Placed a call to Dearest Mum, who inquired why self had to go and send out an e-mail to all the relatives, asking for prayers for Ying so that some higher force (God, Buddha, or whoever) will give sister-in-law the strength to undergo the bone marrow transplant everyone wants her to have. Self informed Dearest Mum that she only sent out a very WEE e-mail, “not even four sentences,” just an update. Dearest Mum then informed self that there was nothing to worry about, she herself called Ying and Ying has agreed to go ahead with the transplant after all. Next week.

Stay tuned, dear blog readers, stay tuned.

On Beginning GEEK LOVE, Beijing Buffet, Draeger’s Blueberry Pie, and Other Delights (Including NYTBR of 30 March 2008)

Jury still out on novel self began reading two days ago: Katherine Dunn’s Geek Love.

Self had not heard of this writer before, but her novel is considered something of a “classic” — among novels with a circus theme, that is. Self read a NYTBR piece in which the reviewer showed off by naming all the circus-themed novels she knew of, and these made up quite a list (Self was suitably impressed).

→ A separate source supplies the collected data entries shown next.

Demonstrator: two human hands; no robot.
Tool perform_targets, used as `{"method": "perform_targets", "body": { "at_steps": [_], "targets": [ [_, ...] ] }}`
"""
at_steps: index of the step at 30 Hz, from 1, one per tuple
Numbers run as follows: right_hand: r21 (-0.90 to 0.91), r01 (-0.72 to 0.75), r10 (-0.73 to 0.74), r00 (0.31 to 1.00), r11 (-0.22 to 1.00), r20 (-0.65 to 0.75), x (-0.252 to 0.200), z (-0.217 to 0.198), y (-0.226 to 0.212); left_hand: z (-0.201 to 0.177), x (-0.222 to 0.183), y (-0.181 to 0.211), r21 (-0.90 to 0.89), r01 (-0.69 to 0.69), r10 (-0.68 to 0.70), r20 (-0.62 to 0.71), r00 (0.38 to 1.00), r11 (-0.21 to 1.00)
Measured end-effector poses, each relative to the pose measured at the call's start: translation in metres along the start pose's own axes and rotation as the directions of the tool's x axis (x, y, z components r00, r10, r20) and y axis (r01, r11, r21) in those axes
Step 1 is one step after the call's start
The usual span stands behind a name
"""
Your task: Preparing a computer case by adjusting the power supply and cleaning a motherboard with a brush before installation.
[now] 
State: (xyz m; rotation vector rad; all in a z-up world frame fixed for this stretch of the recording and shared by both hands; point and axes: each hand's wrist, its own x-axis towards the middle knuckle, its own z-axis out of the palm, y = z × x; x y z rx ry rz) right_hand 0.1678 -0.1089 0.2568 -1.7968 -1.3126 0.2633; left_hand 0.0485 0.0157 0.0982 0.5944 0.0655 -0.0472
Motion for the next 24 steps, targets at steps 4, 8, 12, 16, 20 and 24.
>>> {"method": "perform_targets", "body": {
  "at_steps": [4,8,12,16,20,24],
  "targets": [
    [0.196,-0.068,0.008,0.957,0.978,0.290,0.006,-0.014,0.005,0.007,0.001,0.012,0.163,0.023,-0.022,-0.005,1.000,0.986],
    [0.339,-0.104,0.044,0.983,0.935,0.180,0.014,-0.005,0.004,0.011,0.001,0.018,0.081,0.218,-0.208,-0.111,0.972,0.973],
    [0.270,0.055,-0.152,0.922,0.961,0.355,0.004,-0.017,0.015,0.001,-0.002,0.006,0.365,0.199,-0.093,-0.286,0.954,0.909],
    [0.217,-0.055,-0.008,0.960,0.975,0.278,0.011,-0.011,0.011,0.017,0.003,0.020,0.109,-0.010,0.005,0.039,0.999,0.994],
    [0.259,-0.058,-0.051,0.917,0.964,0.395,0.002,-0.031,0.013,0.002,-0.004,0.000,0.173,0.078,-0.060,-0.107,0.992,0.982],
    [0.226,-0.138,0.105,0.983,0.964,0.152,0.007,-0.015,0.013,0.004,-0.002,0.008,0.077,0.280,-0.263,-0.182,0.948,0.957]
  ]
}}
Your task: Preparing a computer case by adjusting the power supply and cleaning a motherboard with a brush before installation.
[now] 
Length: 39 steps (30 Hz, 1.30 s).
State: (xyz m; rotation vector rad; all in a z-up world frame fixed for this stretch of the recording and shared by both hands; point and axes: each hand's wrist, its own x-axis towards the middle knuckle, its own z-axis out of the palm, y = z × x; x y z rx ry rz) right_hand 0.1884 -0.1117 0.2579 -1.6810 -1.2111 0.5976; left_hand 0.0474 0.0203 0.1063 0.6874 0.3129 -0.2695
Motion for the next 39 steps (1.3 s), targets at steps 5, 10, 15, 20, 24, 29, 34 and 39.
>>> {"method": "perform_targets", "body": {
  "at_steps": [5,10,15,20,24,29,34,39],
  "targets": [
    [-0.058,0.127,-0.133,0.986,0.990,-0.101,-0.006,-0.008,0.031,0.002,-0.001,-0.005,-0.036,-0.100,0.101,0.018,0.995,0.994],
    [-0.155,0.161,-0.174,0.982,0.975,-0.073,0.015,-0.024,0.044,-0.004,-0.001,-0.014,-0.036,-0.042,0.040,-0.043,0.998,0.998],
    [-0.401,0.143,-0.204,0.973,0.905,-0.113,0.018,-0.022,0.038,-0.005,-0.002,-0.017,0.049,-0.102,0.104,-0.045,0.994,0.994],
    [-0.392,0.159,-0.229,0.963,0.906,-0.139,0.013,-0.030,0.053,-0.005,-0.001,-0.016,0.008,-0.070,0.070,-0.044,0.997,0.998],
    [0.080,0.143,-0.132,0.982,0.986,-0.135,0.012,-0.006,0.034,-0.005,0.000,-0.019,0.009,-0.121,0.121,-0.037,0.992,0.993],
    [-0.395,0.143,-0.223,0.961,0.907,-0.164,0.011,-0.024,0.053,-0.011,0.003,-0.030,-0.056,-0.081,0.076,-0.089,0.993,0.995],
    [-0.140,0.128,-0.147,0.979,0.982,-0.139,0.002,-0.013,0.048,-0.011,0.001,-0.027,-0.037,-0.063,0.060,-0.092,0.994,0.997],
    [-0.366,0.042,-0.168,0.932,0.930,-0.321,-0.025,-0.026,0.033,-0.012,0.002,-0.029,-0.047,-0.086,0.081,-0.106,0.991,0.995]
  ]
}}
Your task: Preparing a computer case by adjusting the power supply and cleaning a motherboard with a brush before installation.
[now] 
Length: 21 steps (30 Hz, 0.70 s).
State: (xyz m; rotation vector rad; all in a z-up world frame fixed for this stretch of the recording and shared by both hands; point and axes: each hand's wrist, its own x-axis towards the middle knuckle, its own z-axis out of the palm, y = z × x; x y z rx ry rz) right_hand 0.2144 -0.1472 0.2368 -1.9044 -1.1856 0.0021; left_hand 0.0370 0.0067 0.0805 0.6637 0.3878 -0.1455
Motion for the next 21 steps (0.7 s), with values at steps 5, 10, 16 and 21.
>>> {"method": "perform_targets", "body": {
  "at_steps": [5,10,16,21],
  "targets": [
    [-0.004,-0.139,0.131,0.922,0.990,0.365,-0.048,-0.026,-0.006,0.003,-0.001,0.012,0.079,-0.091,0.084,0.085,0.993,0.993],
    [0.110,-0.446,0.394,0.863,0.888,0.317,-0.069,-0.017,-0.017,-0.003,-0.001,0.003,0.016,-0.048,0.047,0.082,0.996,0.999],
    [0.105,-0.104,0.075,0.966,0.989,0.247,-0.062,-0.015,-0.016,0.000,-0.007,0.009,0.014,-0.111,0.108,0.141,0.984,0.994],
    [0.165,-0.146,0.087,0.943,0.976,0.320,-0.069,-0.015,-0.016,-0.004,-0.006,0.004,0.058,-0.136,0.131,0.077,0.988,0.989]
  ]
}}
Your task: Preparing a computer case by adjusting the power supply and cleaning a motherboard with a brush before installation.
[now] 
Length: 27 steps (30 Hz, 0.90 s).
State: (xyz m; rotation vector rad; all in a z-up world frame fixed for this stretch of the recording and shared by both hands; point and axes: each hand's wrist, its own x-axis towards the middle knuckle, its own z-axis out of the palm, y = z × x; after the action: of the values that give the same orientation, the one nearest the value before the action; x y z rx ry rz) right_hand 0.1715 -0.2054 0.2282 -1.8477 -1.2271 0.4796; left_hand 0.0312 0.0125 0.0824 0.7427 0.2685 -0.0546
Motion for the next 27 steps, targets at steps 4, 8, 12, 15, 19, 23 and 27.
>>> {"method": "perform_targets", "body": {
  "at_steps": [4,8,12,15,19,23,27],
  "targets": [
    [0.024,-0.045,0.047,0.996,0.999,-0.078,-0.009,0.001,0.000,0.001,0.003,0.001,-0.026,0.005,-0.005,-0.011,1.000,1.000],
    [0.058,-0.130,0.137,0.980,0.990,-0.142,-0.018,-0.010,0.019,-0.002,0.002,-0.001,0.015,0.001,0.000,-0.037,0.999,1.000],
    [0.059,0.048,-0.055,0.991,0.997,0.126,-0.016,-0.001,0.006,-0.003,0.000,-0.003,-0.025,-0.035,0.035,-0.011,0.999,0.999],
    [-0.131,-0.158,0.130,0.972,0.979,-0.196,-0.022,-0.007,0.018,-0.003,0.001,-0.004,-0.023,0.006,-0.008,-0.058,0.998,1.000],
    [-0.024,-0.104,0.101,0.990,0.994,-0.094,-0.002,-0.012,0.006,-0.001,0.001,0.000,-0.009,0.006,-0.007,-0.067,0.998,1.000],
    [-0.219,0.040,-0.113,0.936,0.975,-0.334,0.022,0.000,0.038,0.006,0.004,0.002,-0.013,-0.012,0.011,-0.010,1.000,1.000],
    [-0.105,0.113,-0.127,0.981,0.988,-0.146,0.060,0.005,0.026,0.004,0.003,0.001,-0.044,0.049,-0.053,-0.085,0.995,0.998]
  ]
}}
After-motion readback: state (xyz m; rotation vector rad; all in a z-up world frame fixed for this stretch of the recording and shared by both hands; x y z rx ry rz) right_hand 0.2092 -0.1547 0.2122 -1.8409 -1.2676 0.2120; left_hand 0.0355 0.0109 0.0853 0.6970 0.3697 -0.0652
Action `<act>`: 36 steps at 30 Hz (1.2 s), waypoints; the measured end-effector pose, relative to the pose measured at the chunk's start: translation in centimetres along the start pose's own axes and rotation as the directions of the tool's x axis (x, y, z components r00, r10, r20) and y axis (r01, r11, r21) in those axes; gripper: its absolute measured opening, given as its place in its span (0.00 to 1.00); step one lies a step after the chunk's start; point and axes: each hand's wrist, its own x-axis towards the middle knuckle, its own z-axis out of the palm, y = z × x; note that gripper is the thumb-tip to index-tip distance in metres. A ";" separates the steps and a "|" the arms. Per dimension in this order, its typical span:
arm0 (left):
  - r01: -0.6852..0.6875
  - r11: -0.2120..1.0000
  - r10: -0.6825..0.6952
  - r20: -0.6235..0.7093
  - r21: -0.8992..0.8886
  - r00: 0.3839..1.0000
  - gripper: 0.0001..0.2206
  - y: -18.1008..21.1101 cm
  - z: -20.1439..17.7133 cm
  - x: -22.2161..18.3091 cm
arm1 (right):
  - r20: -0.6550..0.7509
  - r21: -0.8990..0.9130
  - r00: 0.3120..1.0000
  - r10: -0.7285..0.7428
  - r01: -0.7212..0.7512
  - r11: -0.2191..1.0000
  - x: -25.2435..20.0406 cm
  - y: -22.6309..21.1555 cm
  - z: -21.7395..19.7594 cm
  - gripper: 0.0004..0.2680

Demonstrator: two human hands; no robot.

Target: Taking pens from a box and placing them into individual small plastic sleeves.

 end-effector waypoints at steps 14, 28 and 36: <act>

The book began with quirky voice and unusual syntax. OK. In the first couple of pages, we learn that Mum came from a well-off family, but ran away with Dad because of a yearning for adventure. Then, Mom and Dad colluded by ingesting all kinds of drugs with sole purpose of producing freaky babies, which resulted in Aquaboy, Siamese twins joined at the waist, albino humpback, and youngest child with yet-to-be-disclosed physical aberration.

Wow! How did Ms. Dunn get away with writing that! Self mighty encouraged and is plowing on with great interest.

This morning, self acquiesced to meet Dearest Aunt at some place called Beijing Buffet on South Airport Boulevard. The occasion was Aunt’s second husband’s 70th birthday. So, self wished hubby a blithe “Good Day!” (Hubby makes it a point to make himself scarce at all of self’s family gatherings) and hot-footed it north on 101.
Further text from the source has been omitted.